DATA SHOWN ->
• • • •
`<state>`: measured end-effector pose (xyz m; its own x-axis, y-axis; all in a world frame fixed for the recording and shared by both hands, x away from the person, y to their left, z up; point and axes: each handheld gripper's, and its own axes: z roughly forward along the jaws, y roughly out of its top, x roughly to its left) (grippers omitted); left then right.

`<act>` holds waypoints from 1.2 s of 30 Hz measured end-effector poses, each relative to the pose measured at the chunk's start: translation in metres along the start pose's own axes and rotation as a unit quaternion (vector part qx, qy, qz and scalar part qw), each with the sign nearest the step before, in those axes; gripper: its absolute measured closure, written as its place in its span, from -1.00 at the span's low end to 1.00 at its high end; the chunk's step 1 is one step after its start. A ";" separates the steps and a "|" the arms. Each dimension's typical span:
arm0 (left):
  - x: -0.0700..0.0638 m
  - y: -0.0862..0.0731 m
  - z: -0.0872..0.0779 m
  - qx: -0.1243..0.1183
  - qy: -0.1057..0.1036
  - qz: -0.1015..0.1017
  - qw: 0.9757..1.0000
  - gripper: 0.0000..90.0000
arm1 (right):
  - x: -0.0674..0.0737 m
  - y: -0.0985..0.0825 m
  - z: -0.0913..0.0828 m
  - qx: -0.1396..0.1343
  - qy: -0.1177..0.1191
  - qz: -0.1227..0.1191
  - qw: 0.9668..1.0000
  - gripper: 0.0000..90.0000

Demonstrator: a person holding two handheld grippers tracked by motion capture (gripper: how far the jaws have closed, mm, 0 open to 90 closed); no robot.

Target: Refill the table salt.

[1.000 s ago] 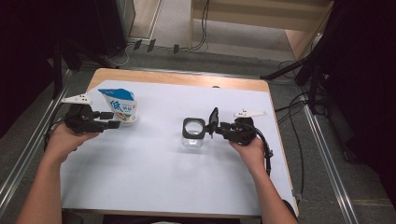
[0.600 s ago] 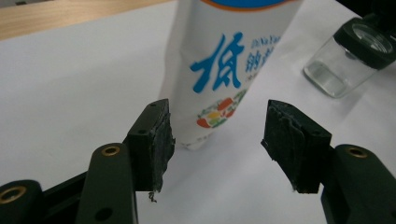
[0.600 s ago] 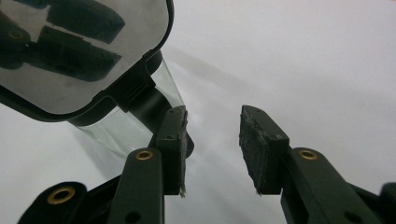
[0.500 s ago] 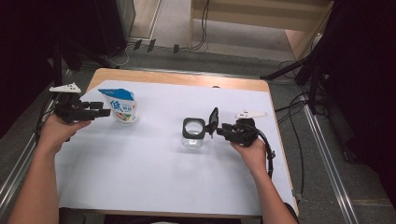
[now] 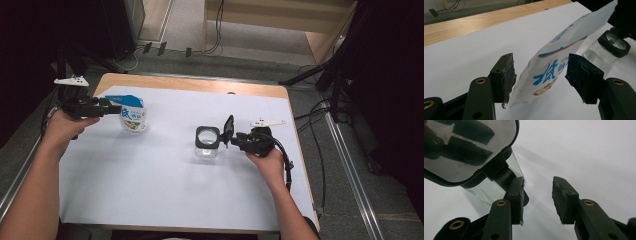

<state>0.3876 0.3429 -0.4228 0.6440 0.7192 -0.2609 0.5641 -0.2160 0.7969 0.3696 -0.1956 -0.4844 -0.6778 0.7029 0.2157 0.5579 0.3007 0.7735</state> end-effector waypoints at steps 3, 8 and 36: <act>-0.002 0.005 0.005 0.009 -0.002 0.013 1.000 -0.08 | 0.000 0.000 0.001 0.002 0.001 -0.001 1.000 0.40; 0.002 0.006 0.013 0.004 -0.013 0.011 1.000 0.12 | 0.001 0.000 0.002 0.004 0.001 -0.003 1.000 0.40; -0.025 0.020 0.021 0.014 -0.034 0.026 0.999 1.00 | 0.002 -0.001 0.003 0.004 0.002 0.005 1.000 0.38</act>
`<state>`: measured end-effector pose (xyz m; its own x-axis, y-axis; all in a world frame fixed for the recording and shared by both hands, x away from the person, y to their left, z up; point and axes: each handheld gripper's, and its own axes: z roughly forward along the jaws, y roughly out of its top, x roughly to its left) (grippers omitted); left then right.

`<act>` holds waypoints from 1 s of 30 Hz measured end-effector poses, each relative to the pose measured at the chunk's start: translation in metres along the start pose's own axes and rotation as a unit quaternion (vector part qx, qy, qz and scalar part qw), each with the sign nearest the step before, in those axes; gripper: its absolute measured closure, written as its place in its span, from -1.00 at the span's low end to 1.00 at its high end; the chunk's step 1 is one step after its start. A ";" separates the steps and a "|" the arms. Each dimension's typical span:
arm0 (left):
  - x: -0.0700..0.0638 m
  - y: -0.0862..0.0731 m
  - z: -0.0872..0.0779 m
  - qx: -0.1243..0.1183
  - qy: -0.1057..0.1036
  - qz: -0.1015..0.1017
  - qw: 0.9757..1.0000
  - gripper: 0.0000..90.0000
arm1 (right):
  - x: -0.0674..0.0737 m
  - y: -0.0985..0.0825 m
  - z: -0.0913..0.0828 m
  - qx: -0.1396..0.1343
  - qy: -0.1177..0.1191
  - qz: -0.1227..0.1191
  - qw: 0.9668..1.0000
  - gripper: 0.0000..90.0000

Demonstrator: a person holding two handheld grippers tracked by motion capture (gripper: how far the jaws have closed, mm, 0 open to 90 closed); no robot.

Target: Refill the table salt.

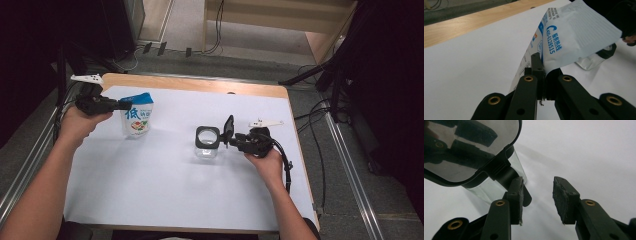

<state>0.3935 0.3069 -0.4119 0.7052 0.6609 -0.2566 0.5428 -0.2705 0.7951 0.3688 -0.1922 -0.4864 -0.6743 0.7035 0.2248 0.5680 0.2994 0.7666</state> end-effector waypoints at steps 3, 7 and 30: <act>-0.008 0.006 -0.001 -0.004 -0.007 0.005 1.000 1.00 | 0.000 0.000 -0.001 -0.001 0.000 0.000 1.000 0.38; -0.018 0.013 -0.008 -0.026 -0.024 0.001 0.999 1.00 | 0.001 0.000 -0.003 -0.003 0.001 0.002 1.000 0.38; -0.068 0.030 0.004 -0.027 -0.058 -0.003 0.998 1.00 | 0.045 -0.025 -0.045 -0.022 0.011 -0.014 1.000 0.38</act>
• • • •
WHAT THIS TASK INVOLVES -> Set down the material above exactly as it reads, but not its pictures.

RESPONSE AREA ->
`<state>`: measured end-effector pose (xyz m; its own x-axis, y-axis; all in a world frame fixed for the recording and shared by both hands, x away from the person, y to their left, z up; point and axes: each handheld gripper's, and its own axes: z roughly forward along the jaws, y roughly out of its top, x roughly to its left) (grippers omitted); left then right.

`<act>` holds waypoints from 1.2 s of 30 Hz measured end-effector poses, each relative to the pose measured at the chunk's start: translation in metres along the start pose's own axes and rotation as a unit quaternion (vector part qx, qy, qz and scalar part qw), each with the sign nearest the step before, in those axes; gripper: its absolute measured closure, written as its place in its span, from -1.00 at the span's low end to 1.00 at its high end; the chunk's step 1 is one step after its start. A ";" separates the steps and a "|" the arms. Each dimension's typical span:
arm0 (left):
  - x: -0.0700..0.0638 m
  - y: -0.0862..0.0731 m
  - z: -0.0872..0.0779 m
  - qx: -0.1243..0.1183
  - qy: -0.1057..0.1036
  - qz: -0.1015..0.1017
  - qw: 0.9757..1.0000
  - gripper: 0.0000..90.0000
arm1 (right):
  - x: -0.0674..0.0737 m
  - y: -0.0985..0.0825 m
  - z: -0.0913..0.0828 m
  - qx: -0.1396..0.1343
  - qy: -0.1177..0.1191
  - qz: -0.1227..0.1191
  - qw: 0.9668..1.0000
  - gripper: 0.0000..90.0000

Demonstrator: a person holding two handheld grippers tracked by motion capture (gripper: how far the jaws have closed, mm, 0 open to 90 closed); no robot.

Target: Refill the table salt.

[1.000 s ago] 
[0.600 s ago] 
[0.600 s ago] 
[0.500 s ago] 
[now] 

<state>0.3876 0.3429 -0.4228 0.6440 0.7192 -0.2609 0.5641 -0.2160 0.7969 0.3696 -0.1956 -0.4844 -0.6778 0.7029 0.2157 0.5579 0.3007 0.7735</state> end-effector waypoints at steps 3, 8 and 36: <act>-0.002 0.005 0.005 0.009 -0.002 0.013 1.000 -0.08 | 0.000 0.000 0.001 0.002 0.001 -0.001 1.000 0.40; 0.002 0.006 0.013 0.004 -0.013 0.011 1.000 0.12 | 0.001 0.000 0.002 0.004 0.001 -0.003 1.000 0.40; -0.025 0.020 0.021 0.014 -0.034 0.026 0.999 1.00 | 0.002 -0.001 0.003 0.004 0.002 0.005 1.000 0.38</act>
`<state>`: measured end-effector pose (xyz m; its own x-axis, y-axis; all in a world frame fixed for the recording and shared by both hands, x away from the person, y to their left, z up; point and axes: each handheld gripper's, and its own axes: z roughly forward along the jaws, y roughly out of its top, x roughly to its left) (grippers omitted); left then right.

`<act>` holds waypoints from 1 s of 30 Hz measured end-effector poses, each relative to the pose measured at the chunk's start: translation in metres along the start pose's own axes and rotation as a unit quaternion (vector part qx, qy, qz and scalar part qw), each with the sign nearest the step before, in those axes; gripper: its absolute measured closure, written as its place in its span, from -1.00 at the span's low end to 1.00 at its high end; the chunk's step 1 is one step after its start. A ";" separates the steps and a "|" the arms. Each dimension's typical span:
arm0 (left):
  - x: -0.0700..0.0638 m
  - y: -0.0862..0.0731 m
  - z: -0.0872..0.0779 m
  - qx: -0.1243..0.1183
  - qy: -0.1057..0.1036
  - qz: -0.1015..0.1017
  - qw: 0.9757..1.0000
  - gripper: 0.0000..90.0000
arm1 (right):
  - x: -0.0674..0.0737 m
  - y: -0.0985..0.0825 m
  - z: -0.0913..0.0828 m
  - qx: -0.1396..0.1343
  - qy: -0.1177..0.1191
  - qz: -0.1227..0.1191
  - qw: 0.9668..1.0000
  - gripper: 0.0000..90.0000

Demonstrator: a person holding two handheld grippers tracked by motion capture (gripper: how far the jaws have closed, mm, 0 open to 90 closed); no robot.

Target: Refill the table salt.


<state>0.3935 0.3069 -0.4119 0.7052 0.6609 -0.2566 0.5428 -0.2705 0.7951 0.3688 -0.1922 -0.4864 -0.6743 0.7035 0.2248 0.5680 0.2994 0.7666</state> end-effector waypoints at steps 3, 7 and 30: <act>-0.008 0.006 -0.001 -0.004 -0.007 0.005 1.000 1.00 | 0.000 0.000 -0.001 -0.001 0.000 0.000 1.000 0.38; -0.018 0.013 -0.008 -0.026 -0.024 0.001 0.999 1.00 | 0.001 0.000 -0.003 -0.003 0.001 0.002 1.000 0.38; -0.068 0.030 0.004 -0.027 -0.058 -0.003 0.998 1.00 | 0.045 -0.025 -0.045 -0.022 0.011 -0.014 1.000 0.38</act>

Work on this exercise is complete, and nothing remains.